Like Sisyphus rolling the boulder up the hill, Plaintiffs Jamal L. Hancock and Lavan Galleries LLC ("Lavan Galleries") continue their pursuit of litigation surrounding events that occurred as a result of Hancock's attempt to use Sotheby's as a broker for his fine arts collection. Unfortunately, the boulder continues to roll back down on them. The Court discussed the facts of this case in greater detail in its December 20, 2018 Opinion [29] addressing claims against the Sotheby's Defendants in this case as well as Hancock v. Sotheby's, No. 17 C 7446 (N.D. Ill.). The Court relies on the same facts and definitions used in that Opinion.
The Court now addresses Plaintiffs' remaining claims against Defendants City of Chicago (the "City") and City of Chicago Police Department ("CPD"), as well as Defendants Detective Timothy E. Cerven, Officer John Williamson, Officer Harry Jozefowicz, Supervising Officer Timothy J. Flisk, and Supervising Officer Kathie Park (collectively, the "Officer Defendants"). Because the Court has already dismissed Counts VII and VIII, it does not address the parties' arguments regarding those claims.
A motion to dismiss under Rule 12(b)(6) challenges the sufficiency of the complaint, not its merits. Fed. R. Civ. P. 12(b)(6); Gibson v. City of Chicago, 910 F.2d 1510, 1520 (7th Cir. 1990). In considering a Rule 12(b)(6) motion to dismiss, the Court accepts as true all well-pleaded facts in the plaintiff's complaint and draws all reasonable inferences from those facts in the plaintiff's favor. AnchorBank, FSB v. Hofer, 649 F.3d 610, 614 (7th Cir. 2011). To survive a Rule 12(b)(6) motion, the complaint must not only provide the defendant with fair notice of a claim's basis but must also be facially plausible. Ashcroft v. Iqbal, 556 U.S. 662, 678, 129 S. Ct. 1937, 173 L. Ed. 2d 868 (2009); see also Bell Atl. Corp. v. Twombly, 550 U.S. 544, 555, 127 S. Ct. 1955, 167 L. Ed. 2d 929 (2007). "A claim has facial plausibility when the plaintiff pleads factual content that allows the court to draw the reasonable inference that the defendant is liable for the misconduct alleged." Iqbal, 556 U.S. at 678.

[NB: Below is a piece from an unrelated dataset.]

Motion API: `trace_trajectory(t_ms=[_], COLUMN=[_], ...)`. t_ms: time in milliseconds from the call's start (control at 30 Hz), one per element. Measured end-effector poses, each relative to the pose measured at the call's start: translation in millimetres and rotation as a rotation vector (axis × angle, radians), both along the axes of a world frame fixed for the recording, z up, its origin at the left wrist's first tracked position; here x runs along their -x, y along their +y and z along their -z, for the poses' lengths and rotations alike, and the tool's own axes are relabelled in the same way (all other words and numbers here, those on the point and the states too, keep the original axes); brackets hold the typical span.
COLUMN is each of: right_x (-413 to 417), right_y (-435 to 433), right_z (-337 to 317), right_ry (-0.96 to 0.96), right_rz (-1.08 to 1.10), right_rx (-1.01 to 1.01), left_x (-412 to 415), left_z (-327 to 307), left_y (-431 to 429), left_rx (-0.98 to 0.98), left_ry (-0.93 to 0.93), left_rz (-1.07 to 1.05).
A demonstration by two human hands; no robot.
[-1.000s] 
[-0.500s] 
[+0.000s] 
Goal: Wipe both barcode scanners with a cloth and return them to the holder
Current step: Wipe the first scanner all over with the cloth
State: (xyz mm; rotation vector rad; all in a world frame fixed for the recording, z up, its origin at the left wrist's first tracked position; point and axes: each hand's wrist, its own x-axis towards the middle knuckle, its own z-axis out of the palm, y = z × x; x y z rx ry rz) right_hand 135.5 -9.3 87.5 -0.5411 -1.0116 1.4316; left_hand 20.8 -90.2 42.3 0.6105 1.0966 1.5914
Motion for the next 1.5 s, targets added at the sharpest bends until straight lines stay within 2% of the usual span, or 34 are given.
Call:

I. Chicago Police Department
First, the City seeks to dismiss CPD from the complaint because it is not a proper entity. CPD is not a suable entity separate from the City of Chicago. Averhart v. City of Chicago, 114 F. App'x 246, 247 (7th Cir. 2004). Plaintiffs concede this point in their response to the City's motion. Doc. 5 n.4. Accordingly, the Court dismisses all allegations against CPD.
II. Equal Protection Claim (Count IV)
Both the City and the Officer Defendants move to dismiss Plaintiffs' equal protection claim. To state an equal protection claim based on race discrimination, a plaintiff must allege that "'he was a member of a protected class, and that he was treated differently from members of the unprotected class.'" Williams v. Cook County, No. 18 C 1456, 2019 WL 952160, at *5 (N.D. Ill. Feb. 27, 2019) (quoting Brown v. Budz, 398 F.3d 904, 916 (7th Cir. 2005)). In addition, Plaintiffs must allege "that the defendants' actions had a discriminatory effect and were motivated by a discriminatory purpose." Chavez v. Ill. State Police, 251 F.3d 612, 635-36 (7th Cir. 2001).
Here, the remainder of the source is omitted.